Exposure: This was already a somewhat massive problem for a conference that airs many of its marquee games past 7 p.m. Pacific. Pac-12 fans spend their mornings with Alabama and Clemson, the flip on Oklahoma and Ohio State during the afternoon tailgate. Meanwhile, fans in the SEC, Big-12, ACC and Big Ten are often curled up in bed by the time USC kicks off against Arizona State, or they choose to call it by halftime.
The Pac-12 needs to produce more generational players, top-10 matchups and Heisman candidates, to become relevant again. I’d argue it also needs one of its programs to become steadily relevant on a national scale, as USC was during the Pete Carroll/Reggie Bush era and, to a lesser extent, Oregon during the Kelly/Marcus Mariota era.
This season, however, consumers won’t even have the choice to avoid Pac-12 football. It will be nowhere to be found. Out of sight, out of mind. Ouch.
Revenue: It’s been reported the Pac-12 could consider taking out a massive loan to bail out many of its schools that, in the wake of the postponement news last month, were essentially put on financial life support.
Every program is hurting. Programs in the SEC, Big-12 and ACC that still intend to play a season are hurting, without guaranteed ticket revenue that sellout football games tend to rake in. Obviously, the losses are monumental for programs in the Pac-12 and especially those like WSU that were already facing major shortfalls – “destructive,” Cougars AD Pat Chun put it last spring, describing the potential of no football season. I imagine every school will cope with the losses differently when it comes to cost-cutting strategies, but it’ll be interesting to see where things stand in a few months.

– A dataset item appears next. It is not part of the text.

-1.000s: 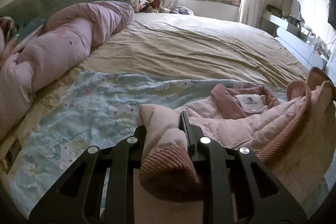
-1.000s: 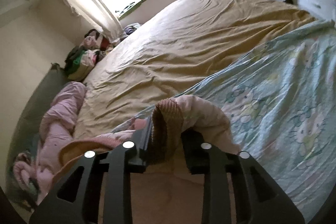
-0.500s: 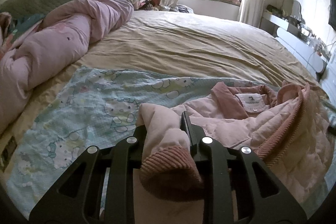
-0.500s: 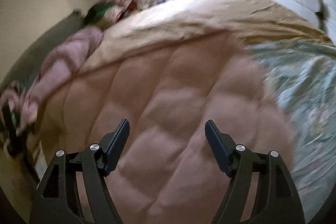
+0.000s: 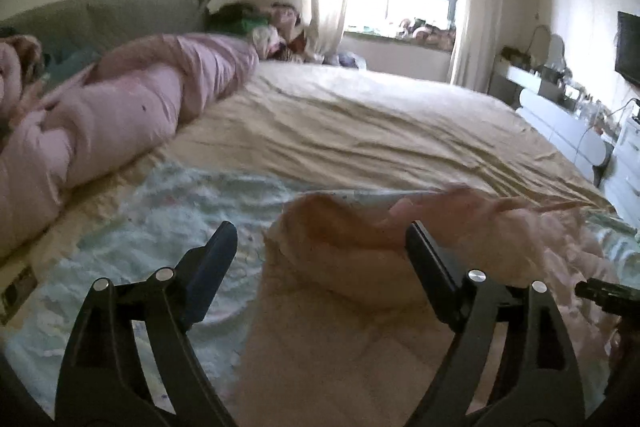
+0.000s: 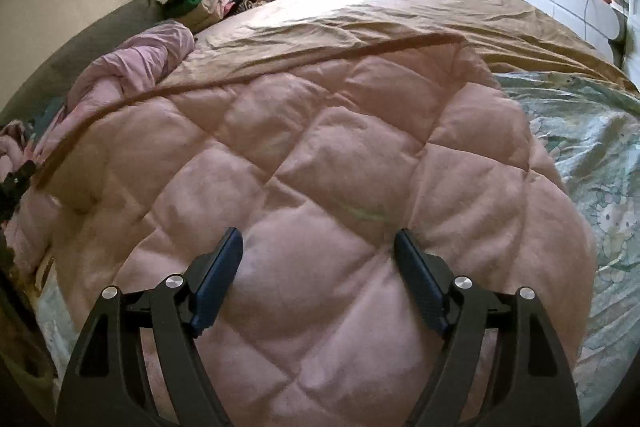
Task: Fold large clothes
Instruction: 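Grasp the folded coat edge with both tools and straighten it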
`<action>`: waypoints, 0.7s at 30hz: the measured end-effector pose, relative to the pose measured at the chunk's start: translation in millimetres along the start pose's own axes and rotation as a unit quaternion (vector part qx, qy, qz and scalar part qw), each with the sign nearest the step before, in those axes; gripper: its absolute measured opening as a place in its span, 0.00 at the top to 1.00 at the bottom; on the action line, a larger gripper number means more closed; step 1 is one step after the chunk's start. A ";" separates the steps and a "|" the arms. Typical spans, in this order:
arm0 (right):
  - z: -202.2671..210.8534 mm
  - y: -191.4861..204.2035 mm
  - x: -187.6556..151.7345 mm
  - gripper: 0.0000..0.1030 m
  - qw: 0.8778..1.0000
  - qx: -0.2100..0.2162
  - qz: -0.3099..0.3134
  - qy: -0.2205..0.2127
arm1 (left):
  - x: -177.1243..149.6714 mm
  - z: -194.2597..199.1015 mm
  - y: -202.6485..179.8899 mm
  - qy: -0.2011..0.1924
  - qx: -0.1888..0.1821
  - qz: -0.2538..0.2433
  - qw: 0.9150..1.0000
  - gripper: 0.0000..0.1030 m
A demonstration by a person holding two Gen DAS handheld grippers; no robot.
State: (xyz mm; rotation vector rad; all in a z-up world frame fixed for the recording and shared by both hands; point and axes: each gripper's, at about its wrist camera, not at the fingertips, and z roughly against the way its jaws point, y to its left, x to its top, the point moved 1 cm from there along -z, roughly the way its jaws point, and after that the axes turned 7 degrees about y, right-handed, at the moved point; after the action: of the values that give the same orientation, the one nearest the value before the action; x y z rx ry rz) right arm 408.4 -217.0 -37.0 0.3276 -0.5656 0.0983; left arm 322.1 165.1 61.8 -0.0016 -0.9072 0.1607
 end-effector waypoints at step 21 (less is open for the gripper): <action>55.1 -129.2 -52.0 0.27 0.993 -0.039 -0.103 -0.051 | -108.9 -30.0 51.9 0.138 -0.082 0.069 0.985 0.45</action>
State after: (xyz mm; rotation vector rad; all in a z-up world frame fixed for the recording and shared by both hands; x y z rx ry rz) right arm 360.0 -357.3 -57.2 0.3149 -0.6312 -0.1390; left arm 272.7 203.2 -45.6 -0.2355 -0.6409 0.2084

As for the conference itself, 88 employees were furloughed, the digital media team was laid off and the face of the conference’s television network, Mike Yam, lost his job. What are the immediate ramifications of those moves? Judging by the social media reaction, Larry Scott’s approval rating certainly didn’t go up when the conference let go of Yam, especially as the Pac-12 holds onto its high-rent building in downtown San Francisco and pays the commissioner north of $5 million annually. Without a qualified digital media team, the conference, I imagine, won’t have the capacity to produce web/social content the same way it did before – something else that could damage the Pac-12’s visibility and exposure.

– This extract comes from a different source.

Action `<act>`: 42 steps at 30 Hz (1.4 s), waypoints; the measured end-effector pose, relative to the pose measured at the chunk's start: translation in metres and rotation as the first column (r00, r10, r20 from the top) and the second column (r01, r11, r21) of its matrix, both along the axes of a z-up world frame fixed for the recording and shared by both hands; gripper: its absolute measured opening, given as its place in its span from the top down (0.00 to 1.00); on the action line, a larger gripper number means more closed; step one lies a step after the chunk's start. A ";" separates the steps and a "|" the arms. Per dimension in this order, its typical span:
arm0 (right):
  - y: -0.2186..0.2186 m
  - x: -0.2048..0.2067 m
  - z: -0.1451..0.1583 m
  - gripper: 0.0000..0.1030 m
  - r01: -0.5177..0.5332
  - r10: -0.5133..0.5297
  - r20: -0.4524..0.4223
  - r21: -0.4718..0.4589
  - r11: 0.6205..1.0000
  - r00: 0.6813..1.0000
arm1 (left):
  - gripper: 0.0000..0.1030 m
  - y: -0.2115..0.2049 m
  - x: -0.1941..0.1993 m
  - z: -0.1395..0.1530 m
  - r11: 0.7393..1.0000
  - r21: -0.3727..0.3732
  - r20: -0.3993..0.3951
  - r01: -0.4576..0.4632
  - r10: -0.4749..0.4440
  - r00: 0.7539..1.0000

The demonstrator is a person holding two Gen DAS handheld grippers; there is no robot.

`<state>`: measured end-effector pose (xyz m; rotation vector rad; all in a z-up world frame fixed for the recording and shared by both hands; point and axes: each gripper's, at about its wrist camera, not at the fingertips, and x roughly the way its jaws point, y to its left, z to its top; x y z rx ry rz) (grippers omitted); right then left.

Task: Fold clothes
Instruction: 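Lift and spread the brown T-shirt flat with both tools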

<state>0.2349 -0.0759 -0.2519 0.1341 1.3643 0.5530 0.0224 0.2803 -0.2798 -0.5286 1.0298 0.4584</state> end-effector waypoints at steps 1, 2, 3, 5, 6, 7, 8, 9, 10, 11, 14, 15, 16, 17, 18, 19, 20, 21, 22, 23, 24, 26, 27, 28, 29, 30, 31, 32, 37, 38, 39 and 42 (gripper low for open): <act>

Recruiting: This one’s straightforward. Even if prospects can’t make on-campus visits during the extended recruiting dead period, the programs that are playing this fall have the built-in advantages over those that aren’t.

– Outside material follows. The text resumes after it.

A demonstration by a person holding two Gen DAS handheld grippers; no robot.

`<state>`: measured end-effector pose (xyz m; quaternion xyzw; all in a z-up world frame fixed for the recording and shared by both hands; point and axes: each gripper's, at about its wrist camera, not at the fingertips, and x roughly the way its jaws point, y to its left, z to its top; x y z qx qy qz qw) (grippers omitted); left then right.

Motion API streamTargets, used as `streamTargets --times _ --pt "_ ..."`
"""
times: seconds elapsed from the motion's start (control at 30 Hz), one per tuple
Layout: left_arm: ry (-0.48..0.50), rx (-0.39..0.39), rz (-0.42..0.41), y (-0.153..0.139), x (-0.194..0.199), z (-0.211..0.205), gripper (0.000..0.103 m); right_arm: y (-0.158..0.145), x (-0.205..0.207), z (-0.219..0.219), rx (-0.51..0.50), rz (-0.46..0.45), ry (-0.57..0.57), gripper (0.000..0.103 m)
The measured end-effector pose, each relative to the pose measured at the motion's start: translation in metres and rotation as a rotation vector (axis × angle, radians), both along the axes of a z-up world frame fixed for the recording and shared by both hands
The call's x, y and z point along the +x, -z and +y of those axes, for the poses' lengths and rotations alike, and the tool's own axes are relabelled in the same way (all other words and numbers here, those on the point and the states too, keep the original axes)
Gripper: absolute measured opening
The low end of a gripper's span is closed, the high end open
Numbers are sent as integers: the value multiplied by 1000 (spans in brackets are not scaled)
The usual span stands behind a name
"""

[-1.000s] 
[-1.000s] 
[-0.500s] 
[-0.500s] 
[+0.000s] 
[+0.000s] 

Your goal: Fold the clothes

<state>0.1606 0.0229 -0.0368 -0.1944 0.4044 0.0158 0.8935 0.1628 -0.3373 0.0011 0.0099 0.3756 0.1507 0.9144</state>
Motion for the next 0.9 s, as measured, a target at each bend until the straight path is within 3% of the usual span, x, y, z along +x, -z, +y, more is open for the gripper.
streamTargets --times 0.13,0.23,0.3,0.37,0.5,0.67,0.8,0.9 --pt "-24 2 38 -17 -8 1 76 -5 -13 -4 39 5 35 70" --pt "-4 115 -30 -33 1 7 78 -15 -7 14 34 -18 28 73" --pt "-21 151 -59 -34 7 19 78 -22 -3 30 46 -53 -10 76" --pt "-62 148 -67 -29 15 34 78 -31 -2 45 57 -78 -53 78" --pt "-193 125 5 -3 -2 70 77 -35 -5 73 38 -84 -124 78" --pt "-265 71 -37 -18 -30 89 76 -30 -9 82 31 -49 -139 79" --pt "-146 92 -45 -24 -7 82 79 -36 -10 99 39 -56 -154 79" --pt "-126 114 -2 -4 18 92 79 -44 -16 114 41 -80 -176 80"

If “X” recruit, who has offers from Oregon, Michigan, LSU, Oklahoma and Notre Dame, can watch the Tigers, Sooners and Fighting Irish play on television this fall, he’ll have more information about those schools and may be better prepared to sign with one of them.
Maybe the perception that the Pac-12 isn’t as serious about football will grow as other conferences play the season out. Maybe coaches from those other conferences will push that narrative more as the early signing period creeps up.
At this point, the Pac-12 loses out no matter what if the SEC, ACC and Big-12 plow ahead. Maybe they’ll be able to make up some ground in the spring by holding a season while those others aren’t.